* Data extracts *
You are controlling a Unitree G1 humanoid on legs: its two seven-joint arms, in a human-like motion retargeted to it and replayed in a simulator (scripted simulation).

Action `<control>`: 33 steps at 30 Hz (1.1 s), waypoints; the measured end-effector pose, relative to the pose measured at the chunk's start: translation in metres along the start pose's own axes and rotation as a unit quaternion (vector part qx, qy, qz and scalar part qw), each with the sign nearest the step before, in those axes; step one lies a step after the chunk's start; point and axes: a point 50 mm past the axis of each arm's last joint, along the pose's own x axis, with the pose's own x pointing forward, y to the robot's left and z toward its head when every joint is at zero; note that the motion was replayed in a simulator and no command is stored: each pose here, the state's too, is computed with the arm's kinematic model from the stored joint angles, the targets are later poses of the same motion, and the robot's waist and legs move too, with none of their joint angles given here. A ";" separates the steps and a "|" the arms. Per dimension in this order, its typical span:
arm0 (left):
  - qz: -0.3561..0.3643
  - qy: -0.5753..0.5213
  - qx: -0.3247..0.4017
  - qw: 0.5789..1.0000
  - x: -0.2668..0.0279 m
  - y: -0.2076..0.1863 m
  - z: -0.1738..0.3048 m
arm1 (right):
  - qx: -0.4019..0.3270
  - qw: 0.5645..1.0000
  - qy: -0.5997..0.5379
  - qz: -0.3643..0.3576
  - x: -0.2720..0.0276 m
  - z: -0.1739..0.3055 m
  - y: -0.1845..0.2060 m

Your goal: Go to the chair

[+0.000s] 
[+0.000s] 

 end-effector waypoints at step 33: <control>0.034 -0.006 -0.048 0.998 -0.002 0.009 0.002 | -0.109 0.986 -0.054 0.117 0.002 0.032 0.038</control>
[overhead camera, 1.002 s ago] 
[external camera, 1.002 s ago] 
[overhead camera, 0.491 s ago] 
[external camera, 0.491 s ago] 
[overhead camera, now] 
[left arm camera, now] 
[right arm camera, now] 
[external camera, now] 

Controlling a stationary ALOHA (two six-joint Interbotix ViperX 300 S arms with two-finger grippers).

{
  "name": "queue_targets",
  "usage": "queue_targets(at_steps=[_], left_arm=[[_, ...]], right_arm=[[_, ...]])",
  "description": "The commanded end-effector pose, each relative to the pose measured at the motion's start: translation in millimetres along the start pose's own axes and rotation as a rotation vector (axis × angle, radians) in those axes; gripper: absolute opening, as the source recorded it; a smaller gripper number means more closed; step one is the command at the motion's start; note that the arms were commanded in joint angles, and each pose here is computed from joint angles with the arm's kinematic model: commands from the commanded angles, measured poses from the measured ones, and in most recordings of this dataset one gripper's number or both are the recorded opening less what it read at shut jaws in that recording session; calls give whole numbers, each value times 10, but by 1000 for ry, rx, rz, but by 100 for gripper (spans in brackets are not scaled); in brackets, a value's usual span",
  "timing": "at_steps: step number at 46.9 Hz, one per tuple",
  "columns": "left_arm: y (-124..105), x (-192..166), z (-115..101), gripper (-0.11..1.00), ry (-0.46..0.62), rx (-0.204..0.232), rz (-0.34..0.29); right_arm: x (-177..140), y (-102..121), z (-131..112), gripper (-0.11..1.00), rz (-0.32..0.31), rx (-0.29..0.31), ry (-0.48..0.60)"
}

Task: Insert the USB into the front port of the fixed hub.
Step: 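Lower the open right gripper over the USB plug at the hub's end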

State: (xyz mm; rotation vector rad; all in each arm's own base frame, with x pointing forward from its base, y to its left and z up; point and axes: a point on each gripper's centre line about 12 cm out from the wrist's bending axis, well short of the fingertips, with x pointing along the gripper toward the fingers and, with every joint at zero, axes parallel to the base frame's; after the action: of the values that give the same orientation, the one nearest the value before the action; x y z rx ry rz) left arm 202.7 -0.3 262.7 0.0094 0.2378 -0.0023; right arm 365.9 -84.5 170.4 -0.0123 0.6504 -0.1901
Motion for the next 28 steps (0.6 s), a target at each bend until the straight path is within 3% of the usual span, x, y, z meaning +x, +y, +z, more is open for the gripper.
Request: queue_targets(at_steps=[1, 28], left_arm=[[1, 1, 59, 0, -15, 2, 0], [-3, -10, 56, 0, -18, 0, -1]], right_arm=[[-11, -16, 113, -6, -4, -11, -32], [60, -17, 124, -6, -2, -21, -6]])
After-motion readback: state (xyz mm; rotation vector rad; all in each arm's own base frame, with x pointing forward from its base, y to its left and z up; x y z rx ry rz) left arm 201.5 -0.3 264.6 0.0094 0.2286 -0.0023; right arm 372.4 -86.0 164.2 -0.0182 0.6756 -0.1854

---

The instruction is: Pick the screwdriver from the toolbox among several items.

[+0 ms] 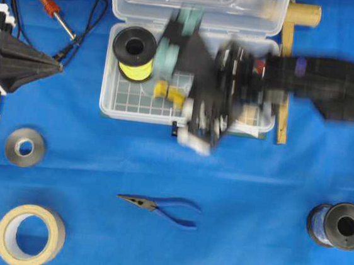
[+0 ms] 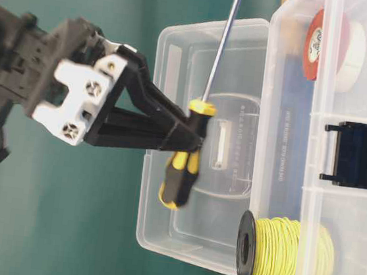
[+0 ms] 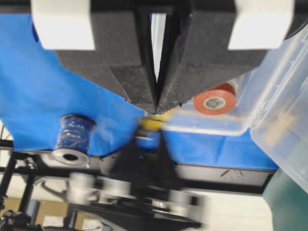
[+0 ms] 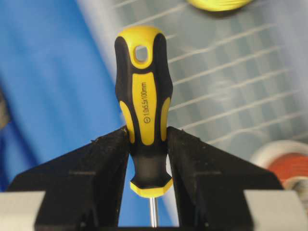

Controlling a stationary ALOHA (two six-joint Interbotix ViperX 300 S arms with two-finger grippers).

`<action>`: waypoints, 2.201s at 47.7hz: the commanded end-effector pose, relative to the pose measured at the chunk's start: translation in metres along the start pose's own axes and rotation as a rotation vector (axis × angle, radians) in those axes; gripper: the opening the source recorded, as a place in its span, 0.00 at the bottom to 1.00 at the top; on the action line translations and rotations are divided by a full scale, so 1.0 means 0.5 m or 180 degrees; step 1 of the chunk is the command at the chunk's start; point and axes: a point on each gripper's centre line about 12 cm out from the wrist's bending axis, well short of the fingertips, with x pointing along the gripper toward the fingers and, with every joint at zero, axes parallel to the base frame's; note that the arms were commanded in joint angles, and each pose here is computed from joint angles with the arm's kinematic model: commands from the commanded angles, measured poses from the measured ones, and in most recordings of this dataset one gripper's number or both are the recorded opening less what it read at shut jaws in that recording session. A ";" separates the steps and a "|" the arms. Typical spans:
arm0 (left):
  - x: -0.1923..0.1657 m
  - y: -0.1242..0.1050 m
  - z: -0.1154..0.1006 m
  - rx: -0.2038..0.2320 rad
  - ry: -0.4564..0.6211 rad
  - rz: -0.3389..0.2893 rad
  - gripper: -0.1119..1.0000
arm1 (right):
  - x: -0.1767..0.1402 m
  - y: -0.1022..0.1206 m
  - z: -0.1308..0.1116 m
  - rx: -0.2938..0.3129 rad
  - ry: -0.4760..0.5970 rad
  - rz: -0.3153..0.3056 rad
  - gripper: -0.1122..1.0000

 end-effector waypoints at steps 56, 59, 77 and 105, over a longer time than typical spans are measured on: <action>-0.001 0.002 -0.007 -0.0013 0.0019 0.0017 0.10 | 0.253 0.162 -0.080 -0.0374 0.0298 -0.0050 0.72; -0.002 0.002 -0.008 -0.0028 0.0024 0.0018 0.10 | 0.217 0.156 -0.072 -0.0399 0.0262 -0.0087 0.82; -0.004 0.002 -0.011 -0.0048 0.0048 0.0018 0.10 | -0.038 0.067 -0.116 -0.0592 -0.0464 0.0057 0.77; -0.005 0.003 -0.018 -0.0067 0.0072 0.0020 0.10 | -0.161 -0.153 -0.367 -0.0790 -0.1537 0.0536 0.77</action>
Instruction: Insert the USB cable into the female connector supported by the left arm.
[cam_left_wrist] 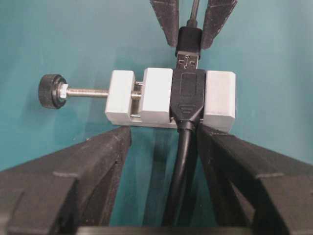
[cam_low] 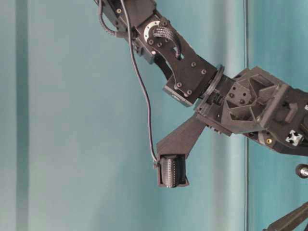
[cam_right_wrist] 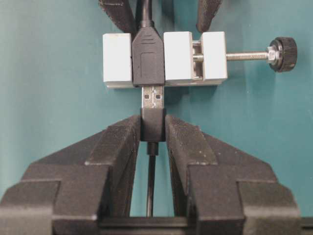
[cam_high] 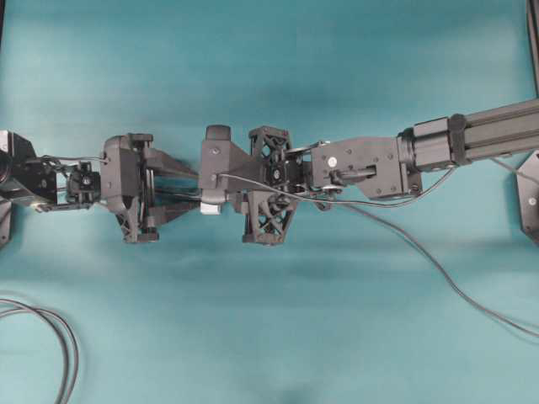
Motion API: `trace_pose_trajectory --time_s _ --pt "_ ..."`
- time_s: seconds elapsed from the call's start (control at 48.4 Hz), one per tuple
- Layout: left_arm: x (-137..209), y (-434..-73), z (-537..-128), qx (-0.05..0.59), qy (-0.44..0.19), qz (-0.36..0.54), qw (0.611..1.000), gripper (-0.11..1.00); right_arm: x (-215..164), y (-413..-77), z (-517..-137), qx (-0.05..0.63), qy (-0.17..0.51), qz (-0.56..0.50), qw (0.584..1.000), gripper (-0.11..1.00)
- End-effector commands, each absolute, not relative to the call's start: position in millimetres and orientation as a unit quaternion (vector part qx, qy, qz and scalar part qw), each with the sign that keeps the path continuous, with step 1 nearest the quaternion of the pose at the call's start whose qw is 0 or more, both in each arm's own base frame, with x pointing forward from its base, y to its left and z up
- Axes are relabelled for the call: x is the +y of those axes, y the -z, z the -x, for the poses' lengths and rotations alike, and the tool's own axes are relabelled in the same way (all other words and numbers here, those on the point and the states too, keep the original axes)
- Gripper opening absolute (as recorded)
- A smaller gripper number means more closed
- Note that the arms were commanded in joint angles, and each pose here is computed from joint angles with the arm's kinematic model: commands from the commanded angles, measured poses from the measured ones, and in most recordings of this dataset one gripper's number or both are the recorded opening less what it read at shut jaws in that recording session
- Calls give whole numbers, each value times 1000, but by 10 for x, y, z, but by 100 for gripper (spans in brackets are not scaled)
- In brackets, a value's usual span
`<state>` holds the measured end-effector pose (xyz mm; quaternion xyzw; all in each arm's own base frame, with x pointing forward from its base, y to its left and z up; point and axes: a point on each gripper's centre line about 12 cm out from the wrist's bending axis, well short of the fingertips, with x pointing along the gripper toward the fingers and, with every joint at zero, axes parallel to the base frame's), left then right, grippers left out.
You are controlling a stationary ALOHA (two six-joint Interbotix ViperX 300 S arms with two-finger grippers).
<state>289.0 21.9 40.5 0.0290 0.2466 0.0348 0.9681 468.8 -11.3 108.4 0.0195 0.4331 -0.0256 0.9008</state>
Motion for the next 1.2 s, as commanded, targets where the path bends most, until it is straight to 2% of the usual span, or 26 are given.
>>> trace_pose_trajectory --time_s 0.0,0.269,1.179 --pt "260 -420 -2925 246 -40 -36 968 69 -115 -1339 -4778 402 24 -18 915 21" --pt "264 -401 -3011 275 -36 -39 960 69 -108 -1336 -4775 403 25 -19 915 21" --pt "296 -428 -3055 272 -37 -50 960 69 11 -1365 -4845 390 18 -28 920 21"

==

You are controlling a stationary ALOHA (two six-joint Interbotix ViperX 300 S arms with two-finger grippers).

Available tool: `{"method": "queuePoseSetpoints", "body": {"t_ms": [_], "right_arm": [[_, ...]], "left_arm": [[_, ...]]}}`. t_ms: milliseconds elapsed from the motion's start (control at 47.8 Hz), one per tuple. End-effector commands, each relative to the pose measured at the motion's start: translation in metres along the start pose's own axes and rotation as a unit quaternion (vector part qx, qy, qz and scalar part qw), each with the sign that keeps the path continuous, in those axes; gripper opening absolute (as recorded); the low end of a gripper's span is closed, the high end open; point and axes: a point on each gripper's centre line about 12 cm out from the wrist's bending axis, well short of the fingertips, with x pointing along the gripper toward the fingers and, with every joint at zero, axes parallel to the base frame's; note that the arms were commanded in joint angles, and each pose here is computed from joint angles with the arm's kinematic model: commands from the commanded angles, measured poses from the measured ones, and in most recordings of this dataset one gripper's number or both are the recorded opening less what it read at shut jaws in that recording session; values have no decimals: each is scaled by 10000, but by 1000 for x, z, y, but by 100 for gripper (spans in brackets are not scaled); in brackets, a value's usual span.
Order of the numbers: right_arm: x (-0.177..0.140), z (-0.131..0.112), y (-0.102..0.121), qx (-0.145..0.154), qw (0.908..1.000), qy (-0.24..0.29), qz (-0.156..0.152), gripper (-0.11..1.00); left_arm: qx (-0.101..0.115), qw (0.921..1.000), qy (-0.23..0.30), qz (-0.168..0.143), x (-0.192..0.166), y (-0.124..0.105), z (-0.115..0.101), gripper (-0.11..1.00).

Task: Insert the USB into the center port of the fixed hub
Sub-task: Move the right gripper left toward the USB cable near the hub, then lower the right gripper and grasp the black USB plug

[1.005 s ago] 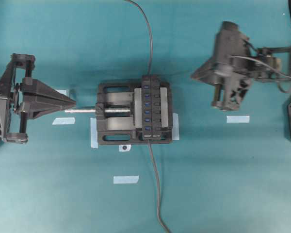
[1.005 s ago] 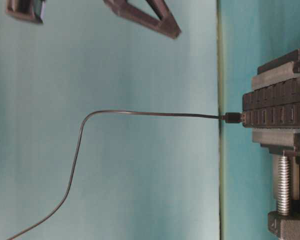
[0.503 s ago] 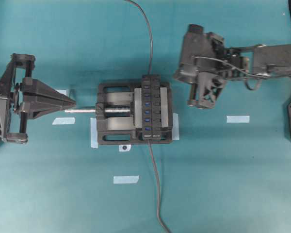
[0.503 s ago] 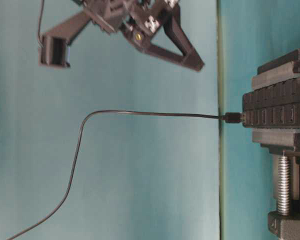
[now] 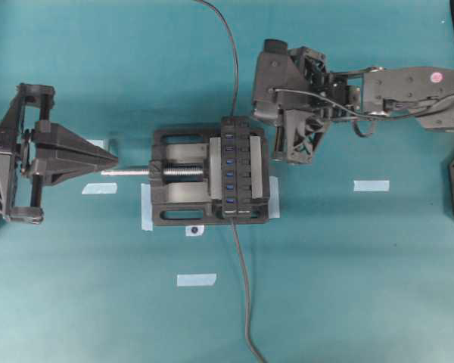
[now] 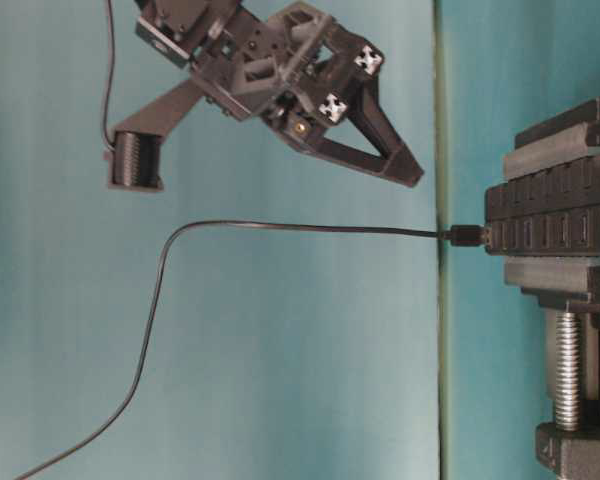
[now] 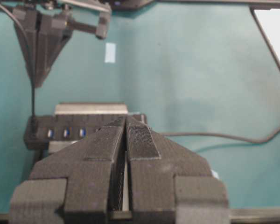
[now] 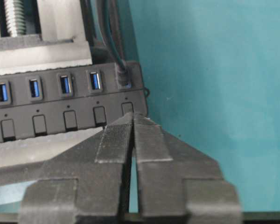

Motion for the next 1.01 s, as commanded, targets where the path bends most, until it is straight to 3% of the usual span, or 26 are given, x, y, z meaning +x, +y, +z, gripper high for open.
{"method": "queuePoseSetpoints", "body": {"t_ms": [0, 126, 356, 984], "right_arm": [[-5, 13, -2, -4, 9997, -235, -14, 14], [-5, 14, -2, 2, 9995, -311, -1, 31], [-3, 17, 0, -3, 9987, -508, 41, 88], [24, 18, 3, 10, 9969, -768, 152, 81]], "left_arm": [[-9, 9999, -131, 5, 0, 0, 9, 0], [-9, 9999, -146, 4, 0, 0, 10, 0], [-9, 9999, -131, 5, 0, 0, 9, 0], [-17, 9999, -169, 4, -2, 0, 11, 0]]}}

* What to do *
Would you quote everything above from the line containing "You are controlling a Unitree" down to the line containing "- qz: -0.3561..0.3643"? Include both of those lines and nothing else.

* Solution for this exercise *
You are controlling a Unitree G1 humanoid on legs: its two seven-joint arms, in a human-like motion retargeted to it and replayed in a simulator (scripted simulation).

Action `<control>`: 33 steps at 30 Hz (1.1 s), waypoints; the measured end-effector pose, relative to the pose measured at the chunk's start: translation in metres along the start pose's own axes and rotation as a unit quaternion (vector part qx, qy, qz and scalar part qw), each with the sign nearest the step before, in those axes; step one lies a step after the chunk's start; point and axes: a point 50 mm past the axis of each arm's last joint, along the pose's own x axis, with the pose's own x pointing forward, y to the robot's left and z toward its head when every joint is at zero; note that the motion was replayed in a simulator and no command is stored: each pose here, the state's too, is computed with the arm's kinematic model from the stored joint angles, the targets are later poses of the same motion, and the robot's waist and legs move too, with none of their joint angles given here. A ";" separates the steps and a "|" the arms. Per dimension in this order, its typical span:
arm0 (left):
  - qz: -0.3561..0.3643

The answer given above is complete as it stands.